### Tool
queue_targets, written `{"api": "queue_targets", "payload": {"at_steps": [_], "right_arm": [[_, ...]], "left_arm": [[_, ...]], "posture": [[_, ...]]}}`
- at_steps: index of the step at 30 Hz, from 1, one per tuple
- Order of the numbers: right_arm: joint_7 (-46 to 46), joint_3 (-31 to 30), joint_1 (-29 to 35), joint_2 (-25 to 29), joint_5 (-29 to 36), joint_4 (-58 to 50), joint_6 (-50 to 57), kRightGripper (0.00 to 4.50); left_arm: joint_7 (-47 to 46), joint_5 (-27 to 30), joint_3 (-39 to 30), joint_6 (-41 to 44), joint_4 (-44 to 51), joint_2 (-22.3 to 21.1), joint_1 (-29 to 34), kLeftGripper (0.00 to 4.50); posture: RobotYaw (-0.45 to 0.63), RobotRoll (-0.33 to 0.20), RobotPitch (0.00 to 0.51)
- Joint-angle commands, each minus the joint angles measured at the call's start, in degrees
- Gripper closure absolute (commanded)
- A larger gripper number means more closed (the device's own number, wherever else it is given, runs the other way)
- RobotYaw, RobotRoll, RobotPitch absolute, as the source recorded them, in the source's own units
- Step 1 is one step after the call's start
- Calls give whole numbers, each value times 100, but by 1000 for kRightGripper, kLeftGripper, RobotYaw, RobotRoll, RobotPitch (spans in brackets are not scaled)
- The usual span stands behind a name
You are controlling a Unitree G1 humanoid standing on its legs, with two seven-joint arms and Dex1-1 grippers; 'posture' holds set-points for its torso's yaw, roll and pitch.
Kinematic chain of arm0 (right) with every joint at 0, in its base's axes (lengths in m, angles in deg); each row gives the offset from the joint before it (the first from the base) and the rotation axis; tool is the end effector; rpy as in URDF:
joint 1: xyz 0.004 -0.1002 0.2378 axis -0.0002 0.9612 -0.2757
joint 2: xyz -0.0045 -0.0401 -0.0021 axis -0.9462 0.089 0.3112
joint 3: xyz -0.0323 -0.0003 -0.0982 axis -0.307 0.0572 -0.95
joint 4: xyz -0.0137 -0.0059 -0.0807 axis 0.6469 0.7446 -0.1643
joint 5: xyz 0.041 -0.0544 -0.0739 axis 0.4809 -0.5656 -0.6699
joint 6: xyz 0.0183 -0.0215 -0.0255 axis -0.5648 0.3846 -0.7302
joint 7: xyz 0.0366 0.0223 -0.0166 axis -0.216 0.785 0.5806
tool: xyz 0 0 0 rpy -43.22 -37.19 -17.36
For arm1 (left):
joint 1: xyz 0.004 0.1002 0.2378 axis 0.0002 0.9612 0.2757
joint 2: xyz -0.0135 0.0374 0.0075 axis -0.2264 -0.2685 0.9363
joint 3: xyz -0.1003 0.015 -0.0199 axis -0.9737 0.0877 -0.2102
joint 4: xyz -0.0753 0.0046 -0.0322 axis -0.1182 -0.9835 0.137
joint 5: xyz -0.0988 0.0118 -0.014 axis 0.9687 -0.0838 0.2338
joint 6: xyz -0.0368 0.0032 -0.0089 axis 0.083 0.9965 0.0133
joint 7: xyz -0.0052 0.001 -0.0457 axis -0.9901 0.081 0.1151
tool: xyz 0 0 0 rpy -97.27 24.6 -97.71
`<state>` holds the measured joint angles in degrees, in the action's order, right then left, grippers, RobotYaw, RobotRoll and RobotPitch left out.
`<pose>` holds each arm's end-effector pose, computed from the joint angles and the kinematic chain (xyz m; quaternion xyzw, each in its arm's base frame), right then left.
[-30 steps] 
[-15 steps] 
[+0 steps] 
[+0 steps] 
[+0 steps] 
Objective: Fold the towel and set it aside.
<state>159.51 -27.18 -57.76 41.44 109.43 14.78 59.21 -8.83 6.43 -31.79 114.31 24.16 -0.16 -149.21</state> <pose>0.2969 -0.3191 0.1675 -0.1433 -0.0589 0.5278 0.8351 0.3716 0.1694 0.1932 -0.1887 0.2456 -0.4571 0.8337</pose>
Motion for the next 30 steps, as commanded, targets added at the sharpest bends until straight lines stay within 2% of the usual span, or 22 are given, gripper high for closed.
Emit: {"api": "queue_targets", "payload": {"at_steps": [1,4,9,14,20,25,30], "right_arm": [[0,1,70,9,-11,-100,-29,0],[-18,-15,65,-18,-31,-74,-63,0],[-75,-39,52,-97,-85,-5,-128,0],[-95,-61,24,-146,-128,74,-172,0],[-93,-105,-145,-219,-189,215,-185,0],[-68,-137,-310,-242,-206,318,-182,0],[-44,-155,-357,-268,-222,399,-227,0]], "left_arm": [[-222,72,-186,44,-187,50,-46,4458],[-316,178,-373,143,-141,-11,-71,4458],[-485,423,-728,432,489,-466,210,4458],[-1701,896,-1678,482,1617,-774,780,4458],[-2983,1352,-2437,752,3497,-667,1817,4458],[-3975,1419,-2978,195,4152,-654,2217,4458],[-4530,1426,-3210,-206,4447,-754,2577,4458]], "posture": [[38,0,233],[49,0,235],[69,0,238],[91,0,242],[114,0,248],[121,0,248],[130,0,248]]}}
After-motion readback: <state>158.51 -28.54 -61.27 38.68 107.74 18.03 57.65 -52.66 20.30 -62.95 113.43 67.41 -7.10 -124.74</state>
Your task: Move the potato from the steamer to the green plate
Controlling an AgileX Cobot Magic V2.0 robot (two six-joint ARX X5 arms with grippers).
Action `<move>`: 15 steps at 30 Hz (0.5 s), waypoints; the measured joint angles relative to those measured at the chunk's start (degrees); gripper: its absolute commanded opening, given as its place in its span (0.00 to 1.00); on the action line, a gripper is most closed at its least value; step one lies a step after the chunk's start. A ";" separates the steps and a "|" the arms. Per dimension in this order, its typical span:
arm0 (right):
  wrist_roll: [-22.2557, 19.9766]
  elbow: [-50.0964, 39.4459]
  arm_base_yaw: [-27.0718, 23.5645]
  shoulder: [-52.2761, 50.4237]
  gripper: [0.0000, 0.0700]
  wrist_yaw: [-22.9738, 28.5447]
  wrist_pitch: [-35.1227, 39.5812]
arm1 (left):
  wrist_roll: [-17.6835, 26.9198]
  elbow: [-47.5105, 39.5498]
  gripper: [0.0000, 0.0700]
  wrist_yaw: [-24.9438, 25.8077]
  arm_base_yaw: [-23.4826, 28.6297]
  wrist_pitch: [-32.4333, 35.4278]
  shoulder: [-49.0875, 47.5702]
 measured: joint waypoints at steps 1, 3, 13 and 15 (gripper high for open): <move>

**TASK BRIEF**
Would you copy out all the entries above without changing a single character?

**YOUR RESPONSE**
### Tool
queue_targets, written `{"api": "queue_targets", "payload": {"at_steps": [_], "right_arm": [[_, ...]], "left_arm": [[_, ...]], "posture": [[_, ...]]}}`
- at_steps: index of the step at 30 Hz, from 1, one per tuple
- Order of the numbers: right_arm: joint_7 (-46 to 46), joint_3 (-31 to 30), joint_1 (-29 to 35), joint_2 (-25 to 29), joint_5 (-29 to 36), joint_4 (-58 to 50), joint_6 (-50 to 57), kRightGripper (0.00 to 4.50); left_arm: joint_7 (-47 to 46), joint_5 (-27 to 30), joint_3 (-39 to 30), joint_6 (-41 to 44), joint_4 (-44 to 51), joint_2 (-22.3 to 21.1), joint_1 (-29 to 34), kLeftGripper (0.00 to 4.50); posture: RobotYaw (-0.45 to 0.63), RobotRoll (-0.33 to 0.20), RobotPitch (0.00 to 0.51)
- Joint-angle commands, each minus the joint angles measured at the call's start, in degrees
- Gripper closure absolute (commanded)
- A larger gripper number means more closed (the device's own number, wherever else it is given, runs the other way)
- RobotYaw, RobotRoll, RobotPitch absolute, as the source recorded them, in the source's own units
- Step 1 is one step after the call's start
- Calls give whole numbers, each value times 100, but by 1000 for kRightGripper, kLeftGripper, RobotYaw, RobotRoll, RobotPitch (spans in brackets are not scaled)
- The usual span stands behind a name
You are controlling a Unitree G1 humanoid standing on its legs, with two seven-joint arms and Dex1-1 grippers; 'posture' holds set-points for its torso's yaw, roll and pitch.
Kinematic chain of arm0 (right) with every joint at 0, in its base's axes (lengths in m, angles in deg); each row gives the offset from the joint before it (the first from the base) and the rotation axis; tool is the end effector; rpy as in URDF:
joint 1: xyz 0.004 -0.1002 0.2378 axis -0.0002 0.9612 -0.2757
joint 2: xyz -0.0045 -0.0401 -0.0021 axis -0.9462 0.089 0.3112
joint 3: xyz -0.0323 -0.0003 -0.0982 axis -0.307 0.0572 -0.95
joint 4: xyz -0.0137 -0.0059 -0.0807 axis 0.6469 0.7446 -0.1643
joint 5: xyz 0.041 -0.0544 -0.0739 axis 0.4809 -0.5656 -0.6699
joint 6: xyz 0.0183 -0.0215 -0.0255 axis -0.5648 0.3846 -0.7302
joint 7: xyz 0.0366 0.0223 -0.0166 axis -0.216 0.785 0.5806
tool: xyz 0 0 0 rpy -43.22 -37.19 -17.36
For arm1 (left):
joint 1: xyz 0.004 0.1002 0.2378 axis 0.0002 0.9612 0.2757
joint 2: xyz -0.0135 0.0374 0.0075 axis -0.2264 -0.2685 0.9363
joint 3: xyz -0.1003 0.015 -0.0199 axis -0.9737 0.0877 -0.2102
joint 4: xyz -0.0753 0.0046 -0.0322 axis -0.1182 -0.9835 0.137
joint 5: xyz -0.0988 0.0118 -0.014 axis 0.9687 -0.0838 0.2338
joint 6: xyz -0.0368 0.0032 -0.0089 axis 0.083 0.9965 0.0133
joint 7: xyz -0.0052 0.001 -0.0457 axis -0.9901 0.081 0.1151
tool: xyz 0 0 0 rpy -97.27 24.6 -97.71
`<state>` holds the measured joint angles in degrees, in the action's order, right then left, grippers, RobotYaw, RobotRoll and RobotPitch left out.
`<pose>` holds each arm's end-effector pose, computed from the joint angles and the kinematic chain (xyz m; quaternion xyzw, each in its arm's base frame), right then left.
[-30 steps] 
[-15 steps] 
[+0 steps] 
[+0 steps] 
[+0 steps] 
Objective: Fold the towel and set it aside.
<state>159.51 -27.18 -57.76 41.44 109.43 14.78 59.21 -8.83 6.43 -31.79 114.31 24.16 -0.16 -149.21</state> <pose>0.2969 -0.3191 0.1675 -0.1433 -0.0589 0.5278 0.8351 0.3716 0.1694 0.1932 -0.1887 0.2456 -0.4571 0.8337</pose>
Motion for the next 30 steps, as commanded, targets added at the sharpest bends until straight lines stay within 2% of the usual span, or 22 are given, gripper high for closed.
Emit: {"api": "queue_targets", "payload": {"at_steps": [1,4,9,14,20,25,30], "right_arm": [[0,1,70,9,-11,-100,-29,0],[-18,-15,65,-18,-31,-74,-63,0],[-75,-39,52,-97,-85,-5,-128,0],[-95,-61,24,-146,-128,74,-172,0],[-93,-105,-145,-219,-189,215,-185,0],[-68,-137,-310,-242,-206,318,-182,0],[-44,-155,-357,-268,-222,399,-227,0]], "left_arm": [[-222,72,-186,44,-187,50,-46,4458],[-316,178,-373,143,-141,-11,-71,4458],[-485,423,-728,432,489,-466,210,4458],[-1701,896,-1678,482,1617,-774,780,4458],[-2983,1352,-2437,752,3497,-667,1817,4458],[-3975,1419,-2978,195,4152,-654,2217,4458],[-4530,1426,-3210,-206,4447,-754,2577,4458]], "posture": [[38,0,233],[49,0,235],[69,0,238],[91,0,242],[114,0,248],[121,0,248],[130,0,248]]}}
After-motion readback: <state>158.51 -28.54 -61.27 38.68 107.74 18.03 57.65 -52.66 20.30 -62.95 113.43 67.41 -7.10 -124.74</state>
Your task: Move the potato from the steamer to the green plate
Controlling an AgileX Cobot Magic V2.0 robot (two six-joint ARX X5 arms with grippers).
Action `<move>`: 15 steps at 30 Hz (0.5 s), waypoints; the measured joint angles relative to those measured at the chunk's start (degrees); gripper: its absolute commanded opening, given as its place in its span (0.00 to 1.00); on the action line, a gripper is most closed at its least value; step one lies a step after the chunk's start. A ";" separates the steps and a "|" the arms. Per dimension in this order, its typical span:
arm0 (right):
  wrist_roll: [-22.2557, 19.9766]
  elbow: [-50.0964, 39.4459]
  arm_base_yaw: [-27.0718, 23.5645]
  shoulder: [-52.2761, 50.4237]
  gripper: [0.0000, 0.0700]
  wrist_yaw: [-22.9738, 28.5447]
  wrist_pitch: [-35.1227, 39.5812]
arm1 (left):
  wrist_roll: [-17.6835, 26.9198]
  elbow: [-47.5105, 39.5498]
  gripper: [0.0000, 0.0700]
  wrist_yaw: [-24.9438, 25.8077]
  arm_base_yaw: [-23.4826, 28.6297]
  wrist_pitch: [-32.4333, 35.4278]
  shoulder: [-49.0875, 47.5702]
 measured: joint waypoints at steps 1, 3, 13 and 15 (gripper high for open): <move>

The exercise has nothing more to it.